#### What you should do
The following entries are to be retyped in full, exactly as written.

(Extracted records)
* * * *

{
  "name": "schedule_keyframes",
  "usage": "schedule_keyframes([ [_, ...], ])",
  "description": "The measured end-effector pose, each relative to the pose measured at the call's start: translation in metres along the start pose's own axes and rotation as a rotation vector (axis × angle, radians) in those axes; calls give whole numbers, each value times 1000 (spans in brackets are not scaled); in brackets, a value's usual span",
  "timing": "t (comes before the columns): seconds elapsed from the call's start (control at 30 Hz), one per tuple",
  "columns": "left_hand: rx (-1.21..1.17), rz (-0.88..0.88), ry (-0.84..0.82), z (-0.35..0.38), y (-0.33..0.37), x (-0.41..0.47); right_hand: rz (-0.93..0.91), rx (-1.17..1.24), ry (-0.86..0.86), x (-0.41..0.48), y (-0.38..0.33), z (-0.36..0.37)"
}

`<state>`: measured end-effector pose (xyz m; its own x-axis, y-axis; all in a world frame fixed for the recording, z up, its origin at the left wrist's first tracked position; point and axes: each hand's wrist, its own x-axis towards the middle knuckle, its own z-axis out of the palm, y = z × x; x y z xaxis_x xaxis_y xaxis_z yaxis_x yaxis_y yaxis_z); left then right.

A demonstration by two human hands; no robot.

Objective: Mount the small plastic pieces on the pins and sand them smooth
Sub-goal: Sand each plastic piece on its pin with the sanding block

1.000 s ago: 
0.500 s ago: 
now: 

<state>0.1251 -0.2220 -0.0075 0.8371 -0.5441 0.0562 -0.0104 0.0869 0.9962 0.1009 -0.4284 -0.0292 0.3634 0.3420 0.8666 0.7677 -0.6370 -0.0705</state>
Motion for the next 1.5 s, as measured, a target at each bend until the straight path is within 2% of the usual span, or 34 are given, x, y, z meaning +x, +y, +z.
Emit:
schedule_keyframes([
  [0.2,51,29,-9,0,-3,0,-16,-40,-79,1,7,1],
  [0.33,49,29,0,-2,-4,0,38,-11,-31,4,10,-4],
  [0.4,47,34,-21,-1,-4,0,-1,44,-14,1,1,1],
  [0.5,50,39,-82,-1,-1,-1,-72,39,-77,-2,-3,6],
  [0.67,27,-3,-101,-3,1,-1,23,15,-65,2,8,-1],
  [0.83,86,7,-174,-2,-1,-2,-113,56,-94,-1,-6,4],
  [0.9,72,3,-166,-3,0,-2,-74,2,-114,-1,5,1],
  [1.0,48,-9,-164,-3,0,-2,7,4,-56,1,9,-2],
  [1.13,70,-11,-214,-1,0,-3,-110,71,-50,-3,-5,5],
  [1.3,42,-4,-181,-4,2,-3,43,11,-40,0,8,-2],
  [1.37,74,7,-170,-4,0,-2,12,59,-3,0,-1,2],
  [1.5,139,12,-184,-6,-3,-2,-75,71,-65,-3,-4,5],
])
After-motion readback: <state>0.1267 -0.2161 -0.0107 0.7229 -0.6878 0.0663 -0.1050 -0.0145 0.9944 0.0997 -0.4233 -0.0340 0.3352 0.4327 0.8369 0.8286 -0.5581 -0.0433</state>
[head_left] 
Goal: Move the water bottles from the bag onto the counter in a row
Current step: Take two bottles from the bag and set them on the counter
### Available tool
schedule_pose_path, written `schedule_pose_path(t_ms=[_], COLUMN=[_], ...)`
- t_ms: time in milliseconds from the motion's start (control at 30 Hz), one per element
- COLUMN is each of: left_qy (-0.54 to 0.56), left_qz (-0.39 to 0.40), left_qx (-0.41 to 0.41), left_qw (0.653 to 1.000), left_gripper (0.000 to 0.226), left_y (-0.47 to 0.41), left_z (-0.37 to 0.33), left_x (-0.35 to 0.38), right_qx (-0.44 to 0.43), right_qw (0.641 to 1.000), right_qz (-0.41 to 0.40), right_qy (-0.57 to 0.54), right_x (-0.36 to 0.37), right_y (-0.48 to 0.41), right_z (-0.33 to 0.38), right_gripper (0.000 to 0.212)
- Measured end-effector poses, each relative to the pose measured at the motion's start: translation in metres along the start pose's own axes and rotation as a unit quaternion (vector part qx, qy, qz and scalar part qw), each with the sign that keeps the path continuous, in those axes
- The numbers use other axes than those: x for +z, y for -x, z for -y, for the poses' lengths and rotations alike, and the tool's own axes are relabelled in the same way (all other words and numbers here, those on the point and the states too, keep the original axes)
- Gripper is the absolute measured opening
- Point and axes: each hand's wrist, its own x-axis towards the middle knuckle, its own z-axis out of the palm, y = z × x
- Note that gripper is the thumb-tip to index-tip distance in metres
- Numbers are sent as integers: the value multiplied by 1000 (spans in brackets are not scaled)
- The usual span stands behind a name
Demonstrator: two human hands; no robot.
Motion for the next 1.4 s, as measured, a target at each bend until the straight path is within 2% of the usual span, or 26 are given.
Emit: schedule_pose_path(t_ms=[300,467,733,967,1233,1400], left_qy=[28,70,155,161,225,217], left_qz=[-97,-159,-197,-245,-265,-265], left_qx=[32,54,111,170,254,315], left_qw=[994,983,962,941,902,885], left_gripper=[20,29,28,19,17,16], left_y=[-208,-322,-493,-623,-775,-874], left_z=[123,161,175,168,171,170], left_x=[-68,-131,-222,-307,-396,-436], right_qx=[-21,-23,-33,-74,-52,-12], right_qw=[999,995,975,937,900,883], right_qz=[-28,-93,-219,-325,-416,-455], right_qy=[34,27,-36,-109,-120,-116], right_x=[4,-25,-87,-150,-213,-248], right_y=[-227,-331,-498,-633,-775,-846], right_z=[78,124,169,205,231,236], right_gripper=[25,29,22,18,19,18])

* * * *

#### Solution to the problem
{
  "name": "schedule_keyframes",
  "usage": "schedule_keyframes([ [_, ...], ])",
  "description": "The measured end-effector pose, each relative to the pose measured at the call's start: translation in metres along the start pose's own axes and rotation as a rotation vector (axis × angle, radians) in those axes; calls give whole numbers, each value times 1000 (spans in brackets are not scaled); in brackets, a value's usual span",
  "timing": "t (comes before the columns): seconds elapsed from the call's start (control at 30 Hz), one per tuple",
  "columns": "left_hand: rx (-1.21..1.17), rz (-0.88..0.88), ry (-0.84..0.82), z (-0.35..0.38), y (-0.33..0.37), x (-0.41..0.47); right_hand: rz (-0.93..0.91), rx (-1.17..1.24), ry (-0.86..0.86), x (-0.41..0.48), y (-0.38..0.33), z (-0.36..0.37)"
}

`<state>`: measured end-effector pose (xyz m; its own x-axis, y-axis; all in a world frame fixed for the recording, z up, its origin at the left wrist's first tracked position; point and axes: each hand's wrist, its own x-axis towards the middle knuckle, its own z-axis out of the palm, y = z × x; x y z xaxis_x xaxis_y xaxis_z yaxis_x yaxis_y yaxis_z); left then right.

A demonstration by two human hands; no robot.

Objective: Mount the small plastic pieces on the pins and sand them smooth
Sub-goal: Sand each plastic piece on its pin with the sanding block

1.000 s ago: 
0.500 s ago: 
now: 

<state>0.1251 -0.2220 -0.0075 0.8371 -0.5441 0.0562 -0.0104 0.0869 0.9962 0.1009 -0.4284 -0.0292 0.3634 0.3420 0.8666 0.7677 -0.6370 -0.0705</state>
Motion for the next 1.5 s, as measured, a target at each bend until the straight path is within 2% of the usual span, or 34 are given, x, y, z meaning +x, +y, +z.
Emit:
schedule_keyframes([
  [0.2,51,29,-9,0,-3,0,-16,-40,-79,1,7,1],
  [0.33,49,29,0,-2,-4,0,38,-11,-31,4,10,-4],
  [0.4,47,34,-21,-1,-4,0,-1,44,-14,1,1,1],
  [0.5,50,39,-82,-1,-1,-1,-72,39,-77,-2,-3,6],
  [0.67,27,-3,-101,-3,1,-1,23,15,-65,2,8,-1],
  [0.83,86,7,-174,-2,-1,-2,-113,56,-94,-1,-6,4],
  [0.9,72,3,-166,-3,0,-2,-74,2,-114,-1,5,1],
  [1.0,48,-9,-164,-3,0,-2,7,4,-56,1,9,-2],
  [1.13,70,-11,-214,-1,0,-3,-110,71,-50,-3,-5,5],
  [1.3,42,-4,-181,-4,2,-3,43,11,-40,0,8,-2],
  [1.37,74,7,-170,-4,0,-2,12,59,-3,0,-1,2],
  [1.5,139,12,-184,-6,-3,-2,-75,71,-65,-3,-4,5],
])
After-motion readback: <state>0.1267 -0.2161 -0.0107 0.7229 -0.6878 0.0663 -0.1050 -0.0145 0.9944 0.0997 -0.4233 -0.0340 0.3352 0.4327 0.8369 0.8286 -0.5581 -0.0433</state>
[head_left] 
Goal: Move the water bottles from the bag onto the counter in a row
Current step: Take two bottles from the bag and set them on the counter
### Available tool
schedule_pose_path, written `schedule_pose_path(t_ms=[_], COLUMN=[_], ...)`
- t_ms: time in milliseconds from the motion's start (control at 30 Hz), one per element
- COLUMN is each of: left_qy (-0.54 to 0.56), left_qz (-0.39 to 0.40), left_qx (-0.41 to 0.41), left_qw (0.653 to 1.000), left_gripper (0.000 to 0.226), left_y (-0.47 to 0.41), left_z (-0.37 to 0.33), left_x (-0.35 to 0.38), right_qx (-0.44 to 0.43), right_qw (0.641 to 1.000), right_qz (-0.41 to 0.40), right_qy (-0.57 to 0.54), right_x (-0.36 to 0.37), right_y (-0.48 to 0.41), right_z (-0.33 to 0.38), right_gripper (0.000 to 0.212)
- Measured end-effector poses, each relative to the pose measured at the motion's start: translation in metres along the start pose's own axes and rotation as a unit quaternion (vector part qx, qy, qz and scalar part qw), each with the sign that keeps the path continuous, in those axes
- The numbers use other axes than those: x for +z, y for -x, z for -y, for the poses' lengths and rotations alike, and the tool's own axes are relabelled in the same way (all other words and numbers here, those on the point and the states too, keep the original axes)
- Gripper is the absolute measured opening
- Point and axes: each hand's wrist, its own x-axis towards the middle knuckle, its own z-axis out of the palm, y = z × x
- Note that gripper is the thumb-tip to index-tip distance in metres
- Numbers are sent as integers: the value multiplied by 1000 (spans in brackets are not scaled)
- The usual span stands behind a name
Demonstrator: two human hands; no robot.
Motion for the next 1.4 s, as measured, a target at each bend until the straight path is within 2% of the usual span, or 26 are given.
Emit: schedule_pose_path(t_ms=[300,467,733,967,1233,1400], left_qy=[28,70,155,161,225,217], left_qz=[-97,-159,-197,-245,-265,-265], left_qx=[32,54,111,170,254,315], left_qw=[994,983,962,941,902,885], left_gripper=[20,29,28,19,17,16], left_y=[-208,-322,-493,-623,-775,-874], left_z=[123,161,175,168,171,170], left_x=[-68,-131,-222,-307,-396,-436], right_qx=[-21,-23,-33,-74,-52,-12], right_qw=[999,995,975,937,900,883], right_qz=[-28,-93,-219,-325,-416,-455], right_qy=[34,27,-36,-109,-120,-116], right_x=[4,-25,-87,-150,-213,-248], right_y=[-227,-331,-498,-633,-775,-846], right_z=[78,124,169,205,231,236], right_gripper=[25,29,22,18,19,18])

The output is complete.